**Exercise brief**
For this listing, the lines between the one holding "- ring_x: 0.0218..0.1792" and the one holding "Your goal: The", inclusive, must be set down exactly.

┄┄┄┄┄┄┄┄┄┄┄┄┄┄┄┄┄┄┄┄

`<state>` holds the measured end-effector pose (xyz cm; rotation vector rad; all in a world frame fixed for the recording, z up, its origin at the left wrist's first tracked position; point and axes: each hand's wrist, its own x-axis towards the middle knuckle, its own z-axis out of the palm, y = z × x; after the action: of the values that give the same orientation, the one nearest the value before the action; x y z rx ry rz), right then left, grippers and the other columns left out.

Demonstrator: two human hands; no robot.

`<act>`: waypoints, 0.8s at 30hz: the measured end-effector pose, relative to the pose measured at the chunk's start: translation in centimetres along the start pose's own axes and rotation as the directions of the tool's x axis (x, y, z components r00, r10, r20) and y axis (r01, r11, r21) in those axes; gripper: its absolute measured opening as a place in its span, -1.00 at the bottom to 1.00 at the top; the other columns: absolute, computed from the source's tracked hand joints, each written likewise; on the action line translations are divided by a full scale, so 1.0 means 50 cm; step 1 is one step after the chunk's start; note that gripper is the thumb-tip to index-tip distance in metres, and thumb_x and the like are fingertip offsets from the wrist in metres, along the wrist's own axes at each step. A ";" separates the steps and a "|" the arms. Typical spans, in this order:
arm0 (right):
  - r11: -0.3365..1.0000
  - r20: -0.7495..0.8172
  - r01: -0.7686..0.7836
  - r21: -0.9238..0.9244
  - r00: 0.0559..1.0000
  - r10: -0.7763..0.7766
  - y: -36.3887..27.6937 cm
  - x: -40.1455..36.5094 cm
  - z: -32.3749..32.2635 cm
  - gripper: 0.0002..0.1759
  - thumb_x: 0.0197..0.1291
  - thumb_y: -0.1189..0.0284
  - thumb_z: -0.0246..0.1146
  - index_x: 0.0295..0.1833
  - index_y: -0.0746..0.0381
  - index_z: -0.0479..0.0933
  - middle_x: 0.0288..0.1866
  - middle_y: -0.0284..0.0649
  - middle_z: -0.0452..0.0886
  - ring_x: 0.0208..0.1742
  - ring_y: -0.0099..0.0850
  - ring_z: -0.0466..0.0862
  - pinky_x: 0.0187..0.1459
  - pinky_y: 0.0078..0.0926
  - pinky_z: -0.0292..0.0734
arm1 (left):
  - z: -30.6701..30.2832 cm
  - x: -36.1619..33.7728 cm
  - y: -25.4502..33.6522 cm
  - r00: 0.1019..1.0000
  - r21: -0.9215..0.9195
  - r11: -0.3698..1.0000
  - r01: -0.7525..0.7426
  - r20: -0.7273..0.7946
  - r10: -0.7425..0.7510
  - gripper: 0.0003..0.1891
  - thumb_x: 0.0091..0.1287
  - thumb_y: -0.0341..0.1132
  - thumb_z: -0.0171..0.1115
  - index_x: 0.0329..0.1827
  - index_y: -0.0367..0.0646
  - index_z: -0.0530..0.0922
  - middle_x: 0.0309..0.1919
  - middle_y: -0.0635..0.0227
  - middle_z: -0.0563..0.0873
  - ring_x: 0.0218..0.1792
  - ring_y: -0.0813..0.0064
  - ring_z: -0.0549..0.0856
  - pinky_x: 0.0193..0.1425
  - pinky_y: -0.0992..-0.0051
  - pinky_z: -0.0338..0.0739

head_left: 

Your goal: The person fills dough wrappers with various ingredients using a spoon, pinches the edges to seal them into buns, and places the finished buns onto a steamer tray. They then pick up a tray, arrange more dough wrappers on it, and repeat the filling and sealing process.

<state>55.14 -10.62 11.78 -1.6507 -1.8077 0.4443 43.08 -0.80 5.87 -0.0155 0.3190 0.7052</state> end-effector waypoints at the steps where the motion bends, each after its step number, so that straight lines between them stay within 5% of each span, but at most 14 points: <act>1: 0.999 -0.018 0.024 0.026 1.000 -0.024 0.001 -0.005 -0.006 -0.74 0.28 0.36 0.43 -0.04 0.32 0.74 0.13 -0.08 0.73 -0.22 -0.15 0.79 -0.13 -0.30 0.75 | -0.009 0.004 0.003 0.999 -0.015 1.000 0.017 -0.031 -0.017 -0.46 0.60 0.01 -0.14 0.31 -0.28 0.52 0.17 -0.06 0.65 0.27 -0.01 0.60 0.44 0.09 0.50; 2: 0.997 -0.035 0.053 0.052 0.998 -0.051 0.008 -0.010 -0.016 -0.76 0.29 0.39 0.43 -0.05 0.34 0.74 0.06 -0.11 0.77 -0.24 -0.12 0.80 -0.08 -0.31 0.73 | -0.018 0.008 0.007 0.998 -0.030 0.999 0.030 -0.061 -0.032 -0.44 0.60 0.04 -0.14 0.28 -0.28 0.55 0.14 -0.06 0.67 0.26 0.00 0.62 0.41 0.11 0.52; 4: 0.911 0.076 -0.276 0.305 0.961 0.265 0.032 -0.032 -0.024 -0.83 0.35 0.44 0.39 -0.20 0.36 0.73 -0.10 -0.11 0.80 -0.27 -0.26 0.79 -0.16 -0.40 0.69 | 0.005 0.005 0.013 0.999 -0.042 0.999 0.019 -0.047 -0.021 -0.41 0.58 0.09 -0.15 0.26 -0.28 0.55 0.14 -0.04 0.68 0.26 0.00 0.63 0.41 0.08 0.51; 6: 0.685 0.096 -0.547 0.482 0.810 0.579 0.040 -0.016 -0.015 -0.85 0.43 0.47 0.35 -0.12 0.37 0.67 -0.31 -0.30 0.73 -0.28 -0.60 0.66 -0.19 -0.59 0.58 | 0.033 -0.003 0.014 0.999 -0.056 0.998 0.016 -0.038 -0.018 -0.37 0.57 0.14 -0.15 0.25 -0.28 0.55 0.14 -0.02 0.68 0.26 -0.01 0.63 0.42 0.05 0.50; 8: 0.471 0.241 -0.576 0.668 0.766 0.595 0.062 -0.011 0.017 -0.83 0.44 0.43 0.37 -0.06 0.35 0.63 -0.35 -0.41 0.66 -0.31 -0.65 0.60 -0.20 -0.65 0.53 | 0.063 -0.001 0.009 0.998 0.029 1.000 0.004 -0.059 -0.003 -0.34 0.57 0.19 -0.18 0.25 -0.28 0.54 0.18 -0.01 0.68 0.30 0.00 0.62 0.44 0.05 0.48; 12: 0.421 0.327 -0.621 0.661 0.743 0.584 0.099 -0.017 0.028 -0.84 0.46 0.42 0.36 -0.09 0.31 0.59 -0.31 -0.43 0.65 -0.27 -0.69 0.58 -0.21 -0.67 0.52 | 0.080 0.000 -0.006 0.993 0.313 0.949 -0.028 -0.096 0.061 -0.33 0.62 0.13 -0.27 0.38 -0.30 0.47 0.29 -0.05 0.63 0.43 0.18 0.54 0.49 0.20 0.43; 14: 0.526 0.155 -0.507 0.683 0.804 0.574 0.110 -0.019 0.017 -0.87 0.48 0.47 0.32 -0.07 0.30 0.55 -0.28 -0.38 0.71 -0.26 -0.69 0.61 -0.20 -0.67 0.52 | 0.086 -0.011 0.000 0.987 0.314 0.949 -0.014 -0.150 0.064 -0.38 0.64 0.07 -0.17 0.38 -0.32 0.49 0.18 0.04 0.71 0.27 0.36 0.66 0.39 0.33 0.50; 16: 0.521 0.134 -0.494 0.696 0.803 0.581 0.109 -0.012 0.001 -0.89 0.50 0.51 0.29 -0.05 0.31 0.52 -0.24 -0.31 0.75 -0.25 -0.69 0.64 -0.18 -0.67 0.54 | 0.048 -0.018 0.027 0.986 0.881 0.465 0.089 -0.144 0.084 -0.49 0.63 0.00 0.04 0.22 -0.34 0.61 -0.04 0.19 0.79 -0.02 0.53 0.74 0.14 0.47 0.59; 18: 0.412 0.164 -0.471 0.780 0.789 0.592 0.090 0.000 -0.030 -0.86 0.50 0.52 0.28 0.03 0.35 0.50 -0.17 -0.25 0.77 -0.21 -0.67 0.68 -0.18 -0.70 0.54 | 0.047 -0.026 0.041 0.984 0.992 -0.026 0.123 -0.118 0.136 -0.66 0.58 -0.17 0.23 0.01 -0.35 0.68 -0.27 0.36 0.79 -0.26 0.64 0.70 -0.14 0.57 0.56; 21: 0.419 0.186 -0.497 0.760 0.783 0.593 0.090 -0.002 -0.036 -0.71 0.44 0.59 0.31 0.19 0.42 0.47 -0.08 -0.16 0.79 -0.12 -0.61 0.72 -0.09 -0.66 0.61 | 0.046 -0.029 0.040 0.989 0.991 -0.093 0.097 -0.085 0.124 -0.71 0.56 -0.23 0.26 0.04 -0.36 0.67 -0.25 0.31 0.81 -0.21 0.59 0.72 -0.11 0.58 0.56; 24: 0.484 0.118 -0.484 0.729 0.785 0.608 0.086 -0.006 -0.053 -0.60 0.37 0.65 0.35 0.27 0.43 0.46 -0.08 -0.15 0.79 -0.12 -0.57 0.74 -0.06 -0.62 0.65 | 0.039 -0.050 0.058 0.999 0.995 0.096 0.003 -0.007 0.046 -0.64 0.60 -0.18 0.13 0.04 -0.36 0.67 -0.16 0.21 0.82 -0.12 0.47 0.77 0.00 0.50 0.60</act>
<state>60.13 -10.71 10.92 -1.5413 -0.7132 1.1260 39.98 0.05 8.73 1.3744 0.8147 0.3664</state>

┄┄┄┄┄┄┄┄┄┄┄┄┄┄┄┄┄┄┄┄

**Answer to this task**
  - ring_x: 0.0218..0.1792
  - ring_y: -0.0813..0.0064
  - ring_z: -0.0549..0.0856
  - pinky_x: 0.0193..0.1425
  - pinky_y: -0.0992..-0.0051
  - pinky_z: -0.0338..0.0739

head_left: 

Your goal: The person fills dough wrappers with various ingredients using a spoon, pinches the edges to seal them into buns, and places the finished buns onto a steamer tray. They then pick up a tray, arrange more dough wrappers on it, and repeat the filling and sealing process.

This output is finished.